_Provided data_
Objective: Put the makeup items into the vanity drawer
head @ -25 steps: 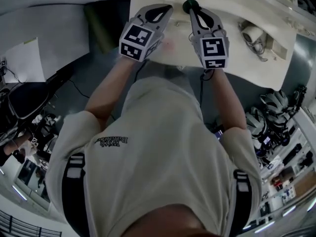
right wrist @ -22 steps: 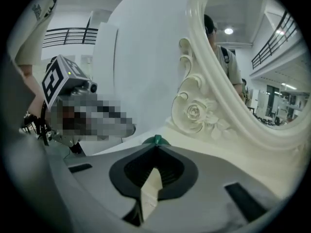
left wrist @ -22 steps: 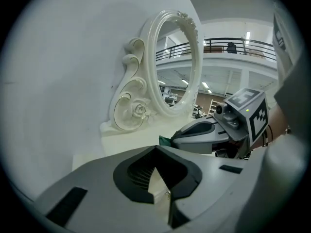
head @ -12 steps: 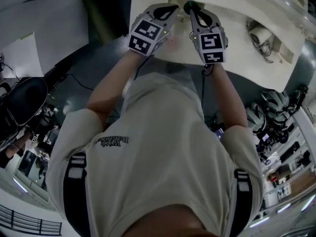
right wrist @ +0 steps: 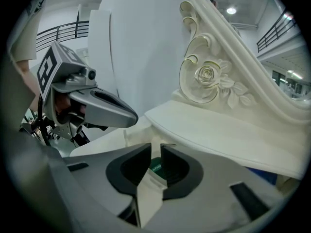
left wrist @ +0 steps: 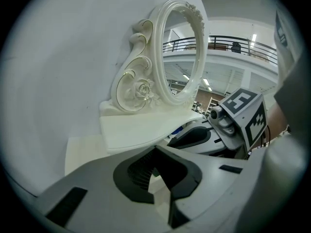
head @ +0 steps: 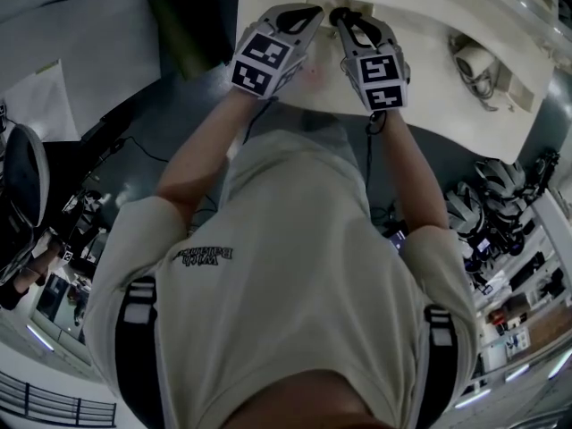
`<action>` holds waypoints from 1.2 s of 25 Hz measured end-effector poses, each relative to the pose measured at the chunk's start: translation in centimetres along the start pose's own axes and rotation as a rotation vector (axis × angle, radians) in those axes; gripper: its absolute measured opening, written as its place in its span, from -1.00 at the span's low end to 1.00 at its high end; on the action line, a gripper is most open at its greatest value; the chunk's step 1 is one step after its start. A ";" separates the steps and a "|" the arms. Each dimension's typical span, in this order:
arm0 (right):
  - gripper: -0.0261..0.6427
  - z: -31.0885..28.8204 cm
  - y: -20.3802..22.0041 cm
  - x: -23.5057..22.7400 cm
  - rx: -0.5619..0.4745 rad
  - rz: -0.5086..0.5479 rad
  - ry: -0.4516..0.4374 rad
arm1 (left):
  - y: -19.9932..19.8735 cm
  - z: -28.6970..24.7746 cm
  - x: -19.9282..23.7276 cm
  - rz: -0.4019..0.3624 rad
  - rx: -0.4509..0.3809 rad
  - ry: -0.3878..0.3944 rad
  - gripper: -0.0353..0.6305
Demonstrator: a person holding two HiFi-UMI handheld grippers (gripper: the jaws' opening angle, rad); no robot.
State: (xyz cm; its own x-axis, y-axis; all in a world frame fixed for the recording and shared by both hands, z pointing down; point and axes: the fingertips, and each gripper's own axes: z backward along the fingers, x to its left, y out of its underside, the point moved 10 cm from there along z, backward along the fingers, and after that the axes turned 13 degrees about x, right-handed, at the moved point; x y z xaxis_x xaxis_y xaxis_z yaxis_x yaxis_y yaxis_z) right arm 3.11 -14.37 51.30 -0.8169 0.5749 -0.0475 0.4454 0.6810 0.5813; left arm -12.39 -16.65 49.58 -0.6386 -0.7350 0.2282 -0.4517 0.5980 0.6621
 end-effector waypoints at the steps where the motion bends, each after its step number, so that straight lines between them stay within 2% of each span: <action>1: -0.73 0.0 0.0 0.0 0.000 0.000 0.002 | 0.0 0.0 0.0 0.001 -0.001 0.001 -0.85; 8: -0.73 0.4 0.0 -0.2 -0.007 -0.003 0.022 | -0.1 0.3 -0.1 -0.007 -0.008 0.004 -0.85; 15: -0.73 2.6 -1.2 -0.1 -0.058 -0.003 0.056 | -1.3 1.8 -0.6 -0.033 -0.046 0.006 -0.85; 25: -0.77 10.7 -3.6 0.2 -0.215 -0.015 0.141 | -5.6 6.5 -4.0 -0.106 -0.180 0.018 -0.85; 30: -0.77 16.3 -4.6 0.2 -0.310 -0.021 0.208 | -8.9 9.6 -6.5 -0.170 -0.274 0.026 -0.85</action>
State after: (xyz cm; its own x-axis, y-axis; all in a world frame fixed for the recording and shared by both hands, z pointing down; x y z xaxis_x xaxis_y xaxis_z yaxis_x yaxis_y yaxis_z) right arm 6.88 -10.01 35.41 -0.8959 0.4360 0.0853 0.3215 0.5038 0.8017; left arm -10.16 -14.15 35.35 -0.5505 -0.8270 0.1138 -0.3635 0.3602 0.8592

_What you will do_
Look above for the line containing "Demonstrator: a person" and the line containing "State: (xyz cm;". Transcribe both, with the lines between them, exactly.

_Answer to the problem_
Demonstrator: a person holding two HiFi-UMI handheld grippers (gripper: the jaws' opening angle, rad); no robot.
State: (xyz cm; its own x-axis, y-axis; all in a world frame fixed for the recording and shared by both hands, z pointing down; point and axes: the fingertips, and each gripper's own axes: z backward along the fingers, x to its left, y out of its underside, the point moved 10 cm from there along z, backward along the fingers, and after that the axes turned 13 degrees about x, right-handed, at the moved point; x y z xaxis_x xaxis_y xaxis_z yaxis_x yaxis_y yaxis_z) right arm 3.11 -14.37 51.30 -0.8169 0.5749 -0.0475 0.4454 0.6810 0.5813; left arm -12.39 -16.65 49.58 -0.6386 -0.7350 0.2282 -0.4517 0.5980 0.6621

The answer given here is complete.